The problem —
Lines from the one containing "Show me the woven rattan folding screen here." through the last line of the data are to be returned exactly, both ends included, minus any pictures.

··· Data to use

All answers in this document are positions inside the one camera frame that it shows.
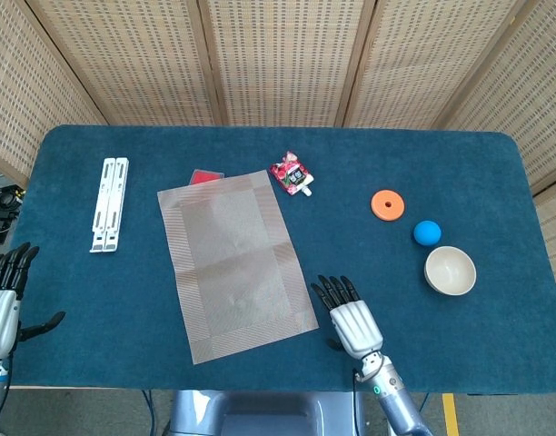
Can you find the orange disc with hole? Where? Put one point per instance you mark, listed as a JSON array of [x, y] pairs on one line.
[[380, 206]]

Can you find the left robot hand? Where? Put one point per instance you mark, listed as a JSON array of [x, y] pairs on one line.
[[1, 318]]

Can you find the blue ball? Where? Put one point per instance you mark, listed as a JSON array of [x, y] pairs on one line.
[[427, 234]]

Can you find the brown woven placemat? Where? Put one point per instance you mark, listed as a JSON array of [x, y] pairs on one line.
[[232, 263]]

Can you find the white folding laptop stand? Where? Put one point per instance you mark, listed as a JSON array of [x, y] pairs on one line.
[[98, 236]]

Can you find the blue felt table cover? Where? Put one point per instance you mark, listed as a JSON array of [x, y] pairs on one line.
[[396, 327]]

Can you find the woven bamboo folding screen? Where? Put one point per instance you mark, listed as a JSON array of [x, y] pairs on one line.
[[282, 59]]

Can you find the red drink pouch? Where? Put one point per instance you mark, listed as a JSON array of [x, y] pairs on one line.
[[289, 175]]

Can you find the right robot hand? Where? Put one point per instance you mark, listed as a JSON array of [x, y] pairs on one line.
[[355, 327]]

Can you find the red ink pad case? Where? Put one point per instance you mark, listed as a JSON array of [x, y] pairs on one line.
[[205, 176]]

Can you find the cream white small bowl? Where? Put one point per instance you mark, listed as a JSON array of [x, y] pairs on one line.
[[450, 272]]

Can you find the blue-grey robot torso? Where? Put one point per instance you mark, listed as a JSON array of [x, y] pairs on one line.
[[260, 413]]

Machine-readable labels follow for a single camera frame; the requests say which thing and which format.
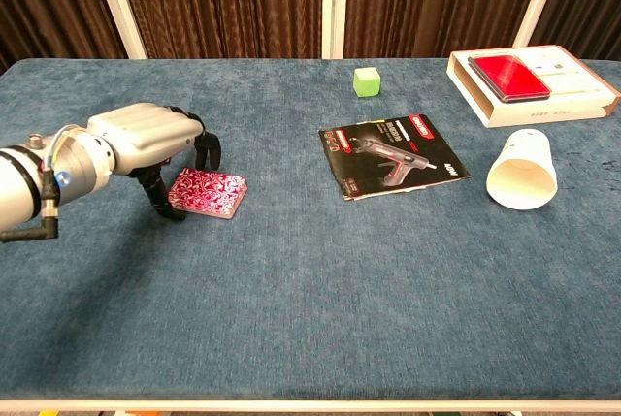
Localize white cardboard box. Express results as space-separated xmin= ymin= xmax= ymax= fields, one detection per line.
xmin=445 ymin=45 xmax=621 ymax=129

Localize red phone case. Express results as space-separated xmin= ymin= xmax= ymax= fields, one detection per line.
xmin=467 ymin=53 xmax=553 ymax=104

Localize black glue gun booklet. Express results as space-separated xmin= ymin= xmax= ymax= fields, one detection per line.
xmin=317 ymin=113 xmax=472 ymax=202

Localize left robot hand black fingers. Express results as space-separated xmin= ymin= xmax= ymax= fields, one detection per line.
xmin=86 ymin=102 xmax=223 ymax=222

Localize green cube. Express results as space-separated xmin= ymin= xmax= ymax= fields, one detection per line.
xmin=352 ymin=66 xmax=382 ymax=99

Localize white paper cup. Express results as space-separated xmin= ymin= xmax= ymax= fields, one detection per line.
xmin=485 ymin=128 xmax=559 ymax=212

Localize blue table cloth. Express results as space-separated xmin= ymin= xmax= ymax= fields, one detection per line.
xmin=0 ymin=57 xmax=621 ymax=402

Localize red patterned playing card pile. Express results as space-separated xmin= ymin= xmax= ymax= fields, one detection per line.
xmin=167 ymin=167 xmax=248 ymax=221

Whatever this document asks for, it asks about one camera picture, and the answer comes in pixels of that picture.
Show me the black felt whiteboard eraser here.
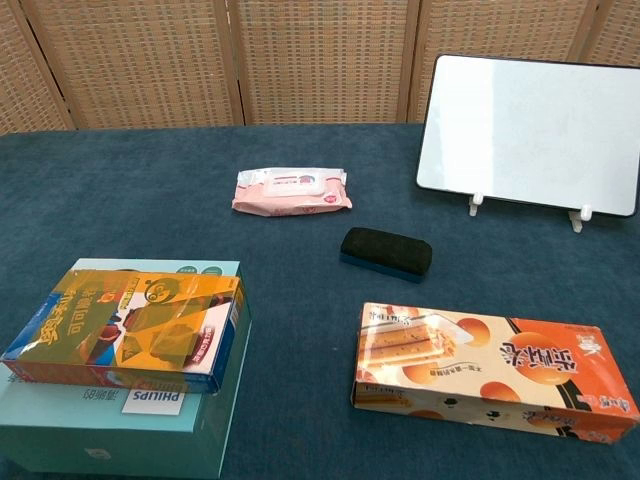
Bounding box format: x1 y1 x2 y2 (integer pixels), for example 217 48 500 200
339 227 433 285

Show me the white board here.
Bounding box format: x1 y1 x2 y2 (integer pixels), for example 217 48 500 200
415 53 640 218

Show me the teal felt table cloth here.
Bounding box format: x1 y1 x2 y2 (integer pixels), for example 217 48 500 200
0 122 640 480

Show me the pink wet wipes pack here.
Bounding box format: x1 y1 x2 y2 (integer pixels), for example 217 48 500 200
231 167 353 217

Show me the white plastic easel stand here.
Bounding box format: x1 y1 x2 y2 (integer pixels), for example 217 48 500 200
468 191 593 234

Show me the woven rattan folding screen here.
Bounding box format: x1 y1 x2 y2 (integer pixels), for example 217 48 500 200
0 0 640 134

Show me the blue taped cookie box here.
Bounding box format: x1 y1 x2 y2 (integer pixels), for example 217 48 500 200
0 268 246 395

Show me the orange biscuit box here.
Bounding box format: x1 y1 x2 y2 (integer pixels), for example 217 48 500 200
349 301 640 445

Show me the teal Philips box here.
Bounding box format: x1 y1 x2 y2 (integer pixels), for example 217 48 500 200
0 257 253 479

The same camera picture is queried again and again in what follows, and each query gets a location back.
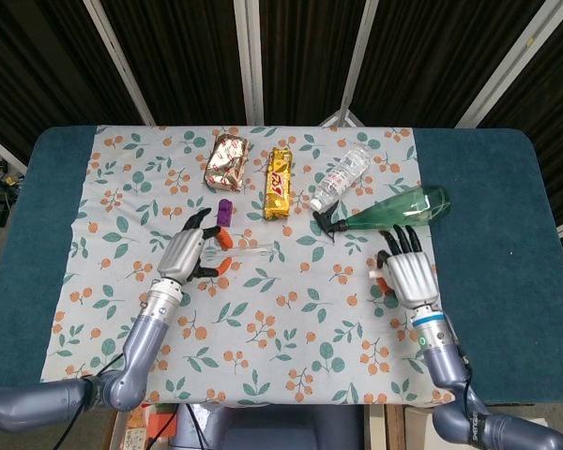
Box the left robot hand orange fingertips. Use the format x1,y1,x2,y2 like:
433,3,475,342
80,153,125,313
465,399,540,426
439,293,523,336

······

Result —
Show me the woven rattan folding screen here.
Bounding box format: x1 y1 x2 y2 (integer pixels), for example 217 48 500 200
0 0 640 134

Show me the blue taped cookie box here.
Bounding box format: x1 y1 x2 y2 (integer pixels), for example 217 48 500 200
0 268 246 395

Show me the orange biscuit box here.
Bounding box format: x1 y1 x2 y2 (integer pixels), for example 217 48 500 200
349 301 640 445

Show me the teal Philips box here.
Bounding box format: x1 y1 x2 y2 (integer pixels), for example 217 48 500 200
0 257 253 479

The same camera picture is queried again and again in what follows, and each query gets a location back.
Box the left robot hand orange fingertips. Use the format x1,y1,x2,y2 like:
433,3,475,342
80,153,125,313
465,399,540,426
439,293,523,336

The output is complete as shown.